Circulating cf-DNA levels in plasma from HFRS patients were elevated in the early stages during HTNV infection, and gradually decreased to a normal level in the diuretic stage. In the early stages of HFRS, patients in the severe/critical group were found to have a higher plasma cf-DNA level than those in the mild/moderate group, and plasma cf-DNA levels in the febrile/hypotensive stages were positively correlated with the peak value of serum creatinine and white cell count, and negatively correlated with the lowest value of the platelet count, suggesting an association between cf-DNA level and disease severity of HTNV infection. In addition, the plasma cf-DNA levels were correlated with the apoptotic cf-DNA-band intensity. A significant positive correlation between cf-DNA and HTNV viral load in plasma indicated that cellular apoptosis or necrosis induced by HTNV infection might be involved in the pathogenesis of HFRS.

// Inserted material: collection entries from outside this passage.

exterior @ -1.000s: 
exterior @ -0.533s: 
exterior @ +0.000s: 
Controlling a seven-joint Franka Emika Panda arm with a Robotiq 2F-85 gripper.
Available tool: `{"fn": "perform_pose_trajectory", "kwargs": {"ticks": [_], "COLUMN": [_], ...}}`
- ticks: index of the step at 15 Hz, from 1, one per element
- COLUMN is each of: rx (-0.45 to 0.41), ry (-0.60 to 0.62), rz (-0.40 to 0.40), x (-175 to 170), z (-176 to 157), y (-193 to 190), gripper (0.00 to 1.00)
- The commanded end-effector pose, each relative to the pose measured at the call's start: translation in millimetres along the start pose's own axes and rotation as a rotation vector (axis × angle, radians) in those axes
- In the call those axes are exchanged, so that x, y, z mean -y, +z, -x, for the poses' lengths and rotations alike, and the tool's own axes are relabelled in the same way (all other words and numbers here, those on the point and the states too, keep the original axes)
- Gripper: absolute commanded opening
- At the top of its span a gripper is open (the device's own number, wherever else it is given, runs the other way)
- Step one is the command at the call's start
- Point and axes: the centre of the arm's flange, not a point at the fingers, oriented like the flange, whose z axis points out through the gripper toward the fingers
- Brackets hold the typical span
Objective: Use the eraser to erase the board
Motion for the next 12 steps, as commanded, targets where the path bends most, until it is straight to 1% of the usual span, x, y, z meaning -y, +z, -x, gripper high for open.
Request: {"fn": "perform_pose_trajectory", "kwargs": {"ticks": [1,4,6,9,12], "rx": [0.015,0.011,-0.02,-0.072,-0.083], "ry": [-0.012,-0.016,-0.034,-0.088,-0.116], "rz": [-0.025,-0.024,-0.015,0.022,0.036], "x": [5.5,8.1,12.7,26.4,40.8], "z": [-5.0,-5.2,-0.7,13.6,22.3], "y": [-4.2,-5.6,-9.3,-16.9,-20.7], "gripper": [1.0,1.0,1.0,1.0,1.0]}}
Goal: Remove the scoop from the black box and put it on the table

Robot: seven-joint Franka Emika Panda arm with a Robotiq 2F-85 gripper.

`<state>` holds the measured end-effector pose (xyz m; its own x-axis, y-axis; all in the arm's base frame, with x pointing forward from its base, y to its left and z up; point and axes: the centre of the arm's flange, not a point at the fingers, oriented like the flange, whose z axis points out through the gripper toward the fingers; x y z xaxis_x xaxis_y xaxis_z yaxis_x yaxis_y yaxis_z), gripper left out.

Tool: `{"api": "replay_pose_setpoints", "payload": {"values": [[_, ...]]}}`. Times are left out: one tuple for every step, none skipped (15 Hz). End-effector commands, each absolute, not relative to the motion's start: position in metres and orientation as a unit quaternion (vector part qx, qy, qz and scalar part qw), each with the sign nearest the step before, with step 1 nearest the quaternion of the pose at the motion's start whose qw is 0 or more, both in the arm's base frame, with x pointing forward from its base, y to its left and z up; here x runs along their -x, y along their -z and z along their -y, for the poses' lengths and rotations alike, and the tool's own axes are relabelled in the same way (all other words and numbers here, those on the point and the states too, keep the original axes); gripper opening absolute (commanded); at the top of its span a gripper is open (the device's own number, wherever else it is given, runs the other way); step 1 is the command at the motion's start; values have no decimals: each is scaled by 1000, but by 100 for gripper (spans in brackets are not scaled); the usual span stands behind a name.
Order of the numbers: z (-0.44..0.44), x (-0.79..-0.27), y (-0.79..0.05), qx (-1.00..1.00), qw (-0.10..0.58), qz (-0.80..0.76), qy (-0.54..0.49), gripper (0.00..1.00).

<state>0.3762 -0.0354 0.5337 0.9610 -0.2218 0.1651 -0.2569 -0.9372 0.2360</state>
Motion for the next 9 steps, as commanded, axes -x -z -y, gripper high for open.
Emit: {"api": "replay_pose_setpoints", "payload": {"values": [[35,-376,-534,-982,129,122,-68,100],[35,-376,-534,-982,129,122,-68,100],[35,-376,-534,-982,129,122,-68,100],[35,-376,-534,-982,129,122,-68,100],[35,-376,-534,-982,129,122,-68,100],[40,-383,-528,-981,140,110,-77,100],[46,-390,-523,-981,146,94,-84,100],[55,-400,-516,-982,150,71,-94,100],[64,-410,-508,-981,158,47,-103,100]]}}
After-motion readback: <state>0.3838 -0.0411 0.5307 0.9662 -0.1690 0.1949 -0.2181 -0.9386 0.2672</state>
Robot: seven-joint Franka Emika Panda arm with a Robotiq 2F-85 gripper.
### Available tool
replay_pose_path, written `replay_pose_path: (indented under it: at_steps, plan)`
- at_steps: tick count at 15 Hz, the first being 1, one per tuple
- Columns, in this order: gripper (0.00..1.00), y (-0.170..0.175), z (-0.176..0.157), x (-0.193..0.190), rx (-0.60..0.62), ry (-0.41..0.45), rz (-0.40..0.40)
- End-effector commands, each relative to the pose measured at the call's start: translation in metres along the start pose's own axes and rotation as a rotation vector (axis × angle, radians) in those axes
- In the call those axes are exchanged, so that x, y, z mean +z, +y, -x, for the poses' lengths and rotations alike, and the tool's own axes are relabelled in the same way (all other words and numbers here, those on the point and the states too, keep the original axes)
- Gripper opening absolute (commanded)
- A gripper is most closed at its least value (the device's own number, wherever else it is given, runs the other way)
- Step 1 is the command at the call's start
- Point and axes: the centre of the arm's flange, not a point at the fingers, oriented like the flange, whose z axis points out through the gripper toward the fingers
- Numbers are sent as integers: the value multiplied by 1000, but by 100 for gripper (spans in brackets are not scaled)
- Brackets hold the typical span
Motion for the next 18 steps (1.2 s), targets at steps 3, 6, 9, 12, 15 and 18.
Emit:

In conclusion, this is the first study to describe the plasma circulating cf-DNA levels in HFRS patients and determine the correlation between plasma cf-DNA level and HTNV virus load, disease course and severity. We found that the viral load and cf-DNA in plasma from HFRS patients were both positively correlated with disease severity, suggesting that plasma cf-DNA level may be used as a prognostic biomarker to monitor and/or predict the severity of clinical manifestations of HFRS. Our findings provide experimental data for a better understanding of the role of HTNV RNA load as well as plasma cf-DNA during HFRS.